_Description of the task_
Only the lines holding the word "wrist" are wanted; copy each of them from the listing.

_Dataset extract_
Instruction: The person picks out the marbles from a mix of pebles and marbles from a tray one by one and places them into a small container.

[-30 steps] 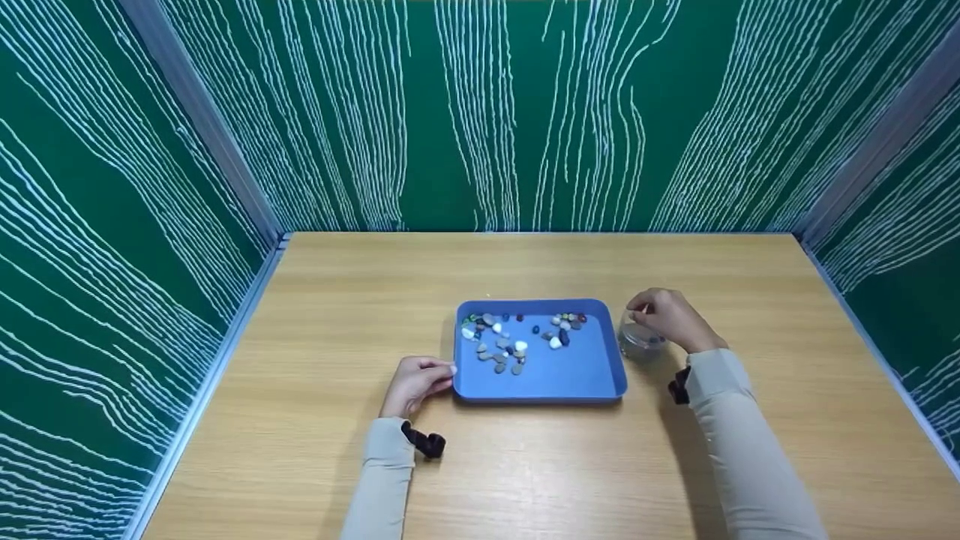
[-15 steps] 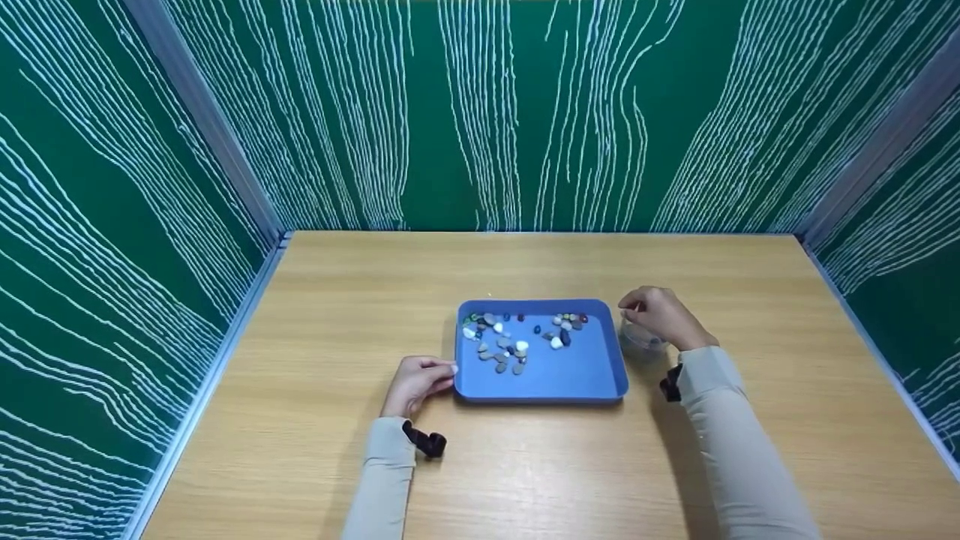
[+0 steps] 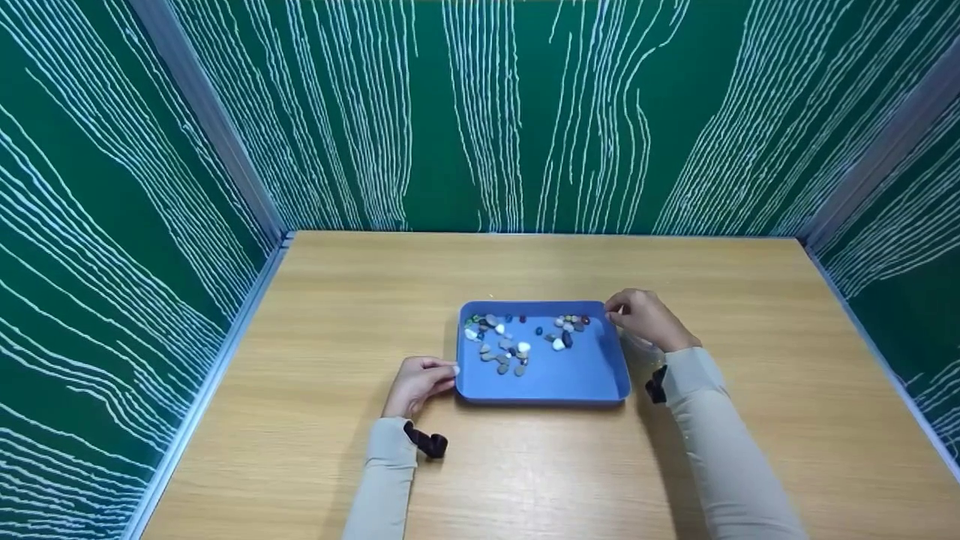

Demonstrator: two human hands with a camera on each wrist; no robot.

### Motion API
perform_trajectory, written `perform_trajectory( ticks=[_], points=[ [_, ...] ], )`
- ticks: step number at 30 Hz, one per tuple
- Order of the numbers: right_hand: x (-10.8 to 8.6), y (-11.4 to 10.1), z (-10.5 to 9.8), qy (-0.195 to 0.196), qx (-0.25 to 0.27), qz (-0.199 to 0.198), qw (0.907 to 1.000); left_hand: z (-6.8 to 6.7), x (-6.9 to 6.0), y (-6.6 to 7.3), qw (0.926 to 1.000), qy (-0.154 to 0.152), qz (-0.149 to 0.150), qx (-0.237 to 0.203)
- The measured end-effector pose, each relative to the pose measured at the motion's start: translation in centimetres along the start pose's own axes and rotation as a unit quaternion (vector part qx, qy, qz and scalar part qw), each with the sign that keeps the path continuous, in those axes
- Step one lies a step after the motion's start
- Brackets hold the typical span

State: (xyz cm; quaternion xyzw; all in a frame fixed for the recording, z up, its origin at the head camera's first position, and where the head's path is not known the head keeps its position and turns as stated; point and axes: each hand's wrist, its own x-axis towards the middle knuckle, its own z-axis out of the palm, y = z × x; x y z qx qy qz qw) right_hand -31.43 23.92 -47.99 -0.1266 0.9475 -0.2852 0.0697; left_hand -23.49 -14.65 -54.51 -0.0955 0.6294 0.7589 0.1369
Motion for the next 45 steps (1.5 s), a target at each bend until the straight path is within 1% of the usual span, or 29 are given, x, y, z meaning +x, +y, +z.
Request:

_Response area_
Demonstrator: two human hands with a camera on each wrist; no robot.
State: (xyz cm; quaternion xyzw; all in a frame fixed for the recording, z up, its origin at the head camera's first position, and where the head's path is not known the head keeps its position and turns as stated; point and axes: each hand's wrist, its own x-axis towards the middle knuckle, its own z-axis out of the palm, y = z × x; x y z qx qy qz qw) right_hand -31.43 23.92 -47.99 -0.1266 0.9475 -0.2852 0.0697; left_hand -23.49 -14.65 -54.51 -0.0955 0.6294 0.7589 0.1369

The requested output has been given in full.